* [Problem description]: Go through the data line by line from the top, retyping each exactly, and end with the line that contains "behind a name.".

* [Records to process]:
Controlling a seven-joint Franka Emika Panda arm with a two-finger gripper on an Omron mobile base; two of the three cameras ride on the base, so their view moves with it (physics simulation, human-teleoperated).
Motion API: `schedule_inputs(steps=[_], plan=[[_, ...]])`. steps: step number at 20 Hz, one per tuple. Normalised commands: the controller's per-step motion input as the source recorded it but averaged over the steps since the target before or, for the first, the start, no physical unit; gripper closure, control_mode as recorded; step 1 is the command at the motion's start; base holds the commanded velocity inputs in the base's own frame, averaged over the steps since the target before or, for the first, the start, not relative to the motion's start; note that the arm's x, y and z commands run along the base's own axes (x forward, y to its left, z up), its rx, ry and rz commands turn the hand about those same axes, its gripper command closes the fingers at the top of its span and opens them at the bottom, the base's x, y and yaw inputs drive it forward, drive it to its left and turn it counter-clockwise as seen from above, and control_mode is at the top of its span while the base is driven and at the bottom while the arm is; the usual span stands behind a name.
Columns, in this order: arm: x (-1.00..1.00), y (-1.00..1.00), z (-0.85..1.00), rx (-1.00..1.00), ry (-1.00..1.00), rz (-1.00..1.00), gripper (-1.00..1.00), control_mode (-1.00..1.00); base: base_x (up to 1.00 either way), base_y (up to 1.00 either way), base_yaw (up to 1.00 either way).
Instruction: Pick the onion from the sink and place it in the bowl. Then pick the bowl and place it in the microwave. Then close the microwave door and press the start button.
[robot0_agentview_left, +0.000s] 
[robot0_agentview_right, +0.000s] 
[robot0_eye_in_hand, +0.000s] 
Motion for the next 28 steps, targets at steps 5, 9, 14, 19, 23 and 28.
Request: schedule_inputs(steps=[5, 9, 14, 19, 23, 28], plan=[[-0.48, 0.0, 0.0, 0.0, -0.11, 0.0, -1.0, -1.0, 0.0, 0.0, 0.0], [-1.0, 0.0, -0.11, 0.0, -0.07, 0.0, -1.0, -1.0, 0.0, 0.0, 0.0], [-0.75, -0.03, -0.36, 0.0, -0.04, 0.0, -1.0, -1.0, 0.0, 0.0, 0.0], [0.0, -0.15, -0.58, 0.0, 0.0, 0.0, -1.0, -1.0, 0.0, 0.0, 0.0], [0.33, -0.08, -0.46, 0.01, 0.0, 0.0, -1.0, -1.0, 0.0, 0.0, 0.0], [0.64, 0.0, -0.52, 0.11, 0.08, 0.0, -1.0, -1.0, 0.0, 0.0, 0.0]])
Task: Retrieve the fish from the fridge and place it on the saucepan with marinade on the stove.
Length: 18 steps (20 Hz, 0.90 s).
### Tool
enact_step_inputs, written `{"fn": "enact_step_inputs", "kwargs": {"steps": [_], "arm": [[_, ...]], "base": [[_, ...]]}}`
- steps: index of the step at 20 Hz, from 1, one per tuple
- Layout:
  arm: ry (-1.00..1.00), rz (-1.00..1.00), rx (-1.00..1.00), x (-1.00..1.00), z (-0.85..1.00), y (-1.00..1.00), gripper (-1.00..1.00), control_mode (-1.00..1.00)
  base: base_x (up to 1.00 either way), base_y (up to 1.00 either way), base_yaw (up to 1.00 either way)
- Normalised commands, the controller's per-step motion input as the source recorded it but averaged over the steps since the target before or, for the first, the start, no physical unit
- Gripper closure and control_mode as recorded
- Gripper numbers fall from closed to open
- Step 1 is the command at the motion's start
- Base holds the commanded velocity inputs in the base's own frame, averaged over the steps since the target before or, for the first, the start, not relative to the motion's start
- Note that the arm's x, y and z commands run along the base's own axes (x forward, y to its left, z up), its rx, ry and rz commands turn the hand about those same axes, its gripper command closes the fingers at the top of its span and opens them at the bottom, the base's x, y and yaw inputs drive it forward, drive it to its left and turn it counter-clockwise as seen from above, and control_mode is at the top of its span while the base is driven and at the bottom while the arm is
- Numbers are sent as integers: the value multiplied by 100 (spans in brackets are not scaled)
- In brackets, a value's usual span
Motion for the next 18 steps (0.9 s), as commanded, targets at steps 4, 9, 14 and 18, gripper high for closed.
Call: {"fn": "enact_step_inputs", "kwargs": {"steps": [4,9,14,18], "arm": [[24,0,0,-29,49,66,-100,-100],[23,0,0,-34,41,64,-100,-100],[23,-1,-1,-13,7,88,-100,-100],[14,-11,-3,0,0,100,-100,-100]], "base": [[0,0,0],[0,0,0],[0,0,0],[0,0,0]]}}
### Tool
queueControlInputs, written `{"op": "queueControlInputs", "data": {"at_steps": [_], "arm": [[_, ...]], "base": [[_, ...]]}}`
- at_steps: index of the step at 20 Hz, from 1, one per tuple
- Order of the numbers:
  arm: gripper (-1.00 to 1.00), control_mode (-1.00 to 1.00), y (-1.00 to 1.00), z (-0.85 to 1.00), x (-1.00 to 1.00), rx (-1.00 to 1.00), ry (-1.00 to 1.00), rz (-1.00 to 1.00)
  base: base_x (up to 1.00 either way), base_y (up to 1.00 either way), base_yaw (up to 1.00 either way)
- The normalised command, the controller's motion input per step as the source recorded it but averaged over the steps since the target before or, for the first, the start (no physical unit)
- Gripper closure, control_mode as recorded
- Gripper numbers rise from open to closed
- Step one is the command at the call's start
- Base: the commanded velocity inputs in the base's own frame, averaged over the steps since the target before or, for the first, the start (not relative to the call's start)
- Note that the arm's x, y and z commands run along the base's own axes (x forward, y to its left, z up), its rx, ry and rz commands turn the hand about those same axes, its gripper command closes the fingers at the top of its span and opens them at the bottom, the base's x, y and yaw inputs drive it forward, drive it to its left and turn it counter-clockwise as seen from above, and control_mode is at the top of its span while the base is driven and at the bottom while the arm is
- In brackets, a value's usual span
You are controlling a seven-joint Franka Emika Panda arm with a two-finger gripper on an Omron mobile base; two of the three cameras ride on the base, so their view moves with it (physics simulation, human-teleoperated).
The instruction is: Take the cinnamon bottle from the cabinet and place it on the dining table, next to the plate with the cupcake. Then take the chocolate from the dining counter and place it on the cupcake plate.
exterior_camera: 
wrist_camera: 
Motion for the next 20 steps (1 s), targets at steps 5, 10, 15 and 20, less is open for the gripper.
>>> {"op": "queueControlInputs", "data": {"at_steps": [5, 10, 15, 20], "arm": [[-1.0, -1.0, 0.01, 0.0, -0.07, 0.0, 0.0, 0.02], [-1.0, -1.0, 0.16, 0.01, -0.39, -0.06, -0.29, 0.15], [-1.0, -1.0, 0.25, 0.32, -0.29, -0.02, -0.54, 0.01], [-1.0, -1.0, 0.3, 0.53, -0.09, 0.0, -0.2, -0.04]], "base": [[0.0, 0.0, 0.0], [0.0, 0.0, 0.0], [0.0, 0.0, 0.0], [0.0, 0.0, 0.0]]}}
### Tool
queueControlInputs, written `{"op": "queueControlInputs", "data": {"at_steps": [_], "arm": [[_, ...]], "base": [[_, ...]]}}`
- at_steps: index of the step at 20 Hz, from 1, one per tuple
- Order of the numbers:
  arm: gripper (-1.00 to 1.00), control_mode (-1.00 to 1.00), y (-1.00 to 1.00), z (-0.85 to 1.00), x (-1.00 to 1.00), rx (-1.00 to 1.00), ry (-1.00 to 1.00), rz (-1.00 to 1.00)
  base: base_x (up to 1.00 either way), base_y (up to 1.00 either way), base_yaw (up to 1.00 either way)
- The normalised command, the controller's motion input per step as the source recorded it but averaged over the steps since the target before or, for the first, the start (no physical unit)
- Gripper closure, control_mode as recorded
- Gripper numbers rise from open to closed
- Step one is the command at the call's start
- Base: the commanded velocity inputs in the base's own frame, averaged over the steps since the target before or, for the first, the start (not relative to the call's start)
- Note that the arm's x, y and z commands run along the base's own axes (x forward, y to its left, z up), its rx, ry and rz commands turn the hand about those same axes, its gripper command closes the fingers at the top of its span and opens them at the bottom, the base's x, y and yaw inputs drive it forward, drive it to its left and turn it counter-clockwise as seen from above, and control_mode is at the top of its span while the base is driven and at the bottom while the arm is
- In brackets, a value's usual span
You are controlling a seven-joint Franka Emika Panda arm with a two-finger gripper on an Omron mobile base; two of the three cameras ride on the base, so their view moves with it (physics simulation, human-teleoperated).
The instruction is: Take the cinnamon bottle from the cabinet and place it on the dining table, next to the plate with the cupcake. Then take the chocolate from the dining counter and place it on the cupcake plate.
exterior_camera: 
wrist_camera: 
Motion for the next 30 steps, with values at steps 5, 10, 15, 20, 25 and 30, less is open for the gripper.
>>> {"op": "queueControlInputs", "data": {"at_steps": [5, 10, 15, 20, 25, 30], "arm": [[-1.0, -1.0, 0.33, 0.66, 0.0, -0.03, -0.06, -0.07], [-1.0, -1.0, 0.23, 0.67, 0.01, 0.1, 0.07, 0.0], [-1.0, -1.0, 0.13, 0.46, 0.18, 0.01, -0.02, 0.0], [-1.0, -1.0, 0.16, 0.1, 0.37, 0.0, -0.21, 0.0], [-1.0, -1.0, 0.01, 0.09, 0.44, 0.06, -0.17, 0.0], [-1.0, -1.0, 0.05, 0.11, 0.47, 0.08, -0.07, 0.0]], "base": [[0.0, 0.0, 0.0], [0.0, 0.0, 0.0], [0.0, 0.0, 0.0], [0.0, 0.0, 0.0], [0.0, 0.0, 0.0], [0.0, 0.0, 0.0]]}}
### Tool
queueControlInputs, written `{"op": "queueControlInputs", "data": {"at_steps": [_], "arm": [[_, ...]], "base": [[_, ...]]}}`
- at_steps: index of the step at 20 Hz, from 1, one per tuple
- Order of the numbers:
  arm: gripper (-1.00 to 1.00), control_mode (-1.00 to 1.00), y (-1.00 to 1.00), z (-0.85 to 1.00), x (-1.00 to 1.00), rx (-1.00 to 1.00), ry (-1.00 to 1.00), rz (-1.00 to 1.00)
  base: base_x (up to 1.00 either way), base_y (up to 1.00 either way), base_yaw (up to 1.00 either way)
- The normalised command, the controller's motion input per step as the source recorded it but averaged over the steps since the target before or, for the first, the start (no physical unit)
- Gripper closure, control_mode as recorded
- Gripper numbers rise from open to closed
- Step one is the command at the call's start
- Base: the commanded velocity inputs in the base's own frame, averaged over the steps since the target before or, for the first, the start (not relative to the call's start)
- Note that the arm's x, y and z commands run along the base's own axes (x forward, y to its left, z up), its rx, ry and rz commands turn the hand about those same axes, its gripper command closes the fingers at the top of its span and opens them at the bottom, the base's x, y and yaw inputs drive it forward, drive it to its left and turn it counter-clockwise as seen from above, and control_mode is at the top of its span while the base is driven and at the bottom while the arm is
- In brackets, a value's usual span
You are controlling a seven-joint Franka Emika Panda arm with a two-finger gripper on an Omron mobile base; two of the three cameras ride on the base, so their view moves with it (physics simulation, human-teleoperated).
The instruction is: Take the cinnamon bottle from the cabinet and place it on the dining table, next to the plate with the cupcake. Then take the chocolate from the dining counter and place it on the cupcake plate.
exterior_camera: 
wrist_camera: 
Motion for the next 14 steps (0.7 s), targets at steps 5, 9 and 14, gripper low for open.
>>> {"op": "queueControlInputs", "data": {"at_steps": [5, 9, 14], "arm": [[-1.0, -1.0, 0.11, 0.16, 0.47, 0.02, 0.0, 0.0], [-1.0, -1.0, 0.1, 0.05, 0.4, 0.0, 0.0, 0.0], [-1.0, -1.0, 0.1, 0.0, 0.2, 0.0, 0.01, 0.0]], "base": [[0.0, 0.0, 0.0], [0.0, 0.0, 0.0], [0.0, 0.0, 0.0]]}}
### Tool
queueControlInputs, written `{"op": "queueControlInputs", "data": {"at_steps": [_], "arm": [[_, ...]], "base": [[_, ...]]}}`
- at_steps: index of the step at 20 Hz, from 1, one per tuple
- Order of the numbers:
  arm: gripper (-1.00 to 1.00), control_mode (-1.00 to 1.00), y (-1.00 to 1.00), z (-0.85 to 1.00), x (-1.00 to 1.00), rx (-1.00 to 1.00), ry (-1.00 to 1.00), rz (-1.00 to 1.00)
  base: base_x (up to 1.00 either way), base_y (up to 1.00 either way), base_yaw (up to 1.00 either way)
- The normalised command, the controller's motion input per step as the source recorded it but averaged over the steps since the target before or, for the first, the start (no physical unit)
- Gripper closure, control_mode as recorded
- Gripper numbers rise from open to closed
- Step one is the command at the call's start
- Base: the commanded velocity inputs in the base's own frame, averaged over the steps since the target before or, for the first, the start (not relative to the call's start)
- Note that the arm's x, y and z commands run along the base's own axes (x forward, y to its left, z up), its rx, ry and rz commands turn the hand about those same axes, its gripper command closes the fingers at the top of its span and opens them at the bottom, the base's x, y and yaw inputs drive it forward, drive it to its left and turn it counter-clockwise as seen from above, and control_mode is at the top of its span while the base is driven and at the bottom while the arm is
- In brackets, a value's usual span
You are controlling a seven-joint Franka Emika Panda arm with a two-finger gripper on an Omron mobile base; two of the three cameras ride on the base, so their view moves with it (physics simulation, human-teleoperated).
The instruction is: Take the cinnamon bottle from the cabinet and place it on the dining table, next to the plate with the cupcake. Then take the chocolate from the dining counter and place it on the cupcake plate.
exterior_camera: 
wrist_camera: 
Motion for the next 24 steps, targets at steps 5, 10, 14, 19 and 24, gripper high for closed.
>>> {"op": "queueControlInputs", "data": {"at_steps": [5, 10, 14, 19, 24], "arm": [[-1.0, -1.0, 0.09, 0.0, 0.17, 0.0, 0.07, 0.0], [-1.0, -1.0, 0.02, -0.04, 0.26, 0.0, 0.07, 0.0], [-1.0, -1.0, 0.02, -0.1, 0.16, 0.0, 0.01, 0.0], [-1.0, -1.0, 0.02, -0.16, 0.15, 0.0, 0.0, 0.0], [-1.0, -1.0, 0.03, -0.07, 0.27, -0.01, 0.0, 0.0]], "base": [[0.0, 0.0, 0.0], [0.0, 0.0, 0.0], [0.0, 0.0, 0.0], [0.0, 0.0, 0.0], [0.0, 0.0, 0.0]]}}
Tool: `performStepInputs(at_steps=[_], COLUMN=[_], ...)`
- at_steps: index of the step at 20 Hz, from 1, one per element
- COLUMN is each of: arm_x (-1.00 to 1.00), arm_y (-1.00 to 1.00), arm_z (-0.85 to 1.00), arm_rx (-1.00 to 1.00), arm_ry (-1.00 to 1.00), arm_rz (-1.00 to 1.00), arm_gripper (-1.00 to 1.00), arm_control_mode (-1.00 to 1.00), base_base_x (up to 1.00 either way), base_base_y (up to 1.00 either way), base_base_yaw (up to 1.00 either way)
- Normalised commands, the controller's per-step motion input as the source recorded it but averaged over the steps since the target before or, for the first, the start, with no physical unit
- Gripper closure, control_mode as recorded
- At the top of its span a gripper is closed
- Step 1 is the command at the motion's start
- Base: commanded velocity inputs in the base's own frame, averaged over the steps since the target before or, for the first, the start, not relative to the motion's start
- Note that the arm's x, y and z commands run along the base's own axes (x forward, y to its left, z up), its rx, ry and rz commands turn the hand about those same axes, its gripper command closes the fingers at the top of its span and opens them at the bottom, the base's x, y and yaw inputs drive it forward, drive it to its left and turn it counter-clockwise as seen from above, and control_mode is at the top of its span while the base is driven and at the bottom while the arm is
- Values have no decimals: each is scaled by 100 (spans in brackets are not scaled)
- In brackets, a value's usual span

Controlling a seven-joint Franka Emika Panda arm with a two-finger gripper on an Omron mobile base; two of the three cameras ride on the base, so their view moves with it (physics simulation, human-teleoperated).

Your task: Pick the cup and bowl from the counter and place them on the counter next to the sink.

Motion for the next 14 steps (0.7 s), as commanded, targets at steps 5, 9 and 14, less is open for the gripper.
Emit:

* [Completed exercise]:
Controlling a seven-joint Franka Emika Panda arm with a two-finger gripper on an Omron mobile base; two of the three cameras ride on the base, so their view moves with it (physics simulation, human-teleoperated).
Motion API: `schedule_inputs(steps=[_], plan=[[_, ...]])`. steps: step number at 20 Hz, one per tuple. Normalised commands: the controller's per-step motion input as the source recorded it but averaged over the steps since the target before or, for the first, the start, no physical unit; gripper closure, control_mode as recorded; step 1 is the command at the motion's start; base holds the commanded velocity inputs in the base's own frame, averaged over the steps since the target before or, for the first, the start, not relative to the motion's start; note that the arm's x, y and z commands run along the base's own axes (x forward, y to its left, z up), its rx, ry and rz commands turn the hand about those same axes, its gripper command closes the fingers at the top of its span and opens them at the bottom, the base's x, y and yaw inputs drive it forward, drive it to its left and turn it counter-clockwise as seen from above, and control_mode is at the top of its span while the base is driven and at the bottom while the arm is; the usual span stands behind a name.

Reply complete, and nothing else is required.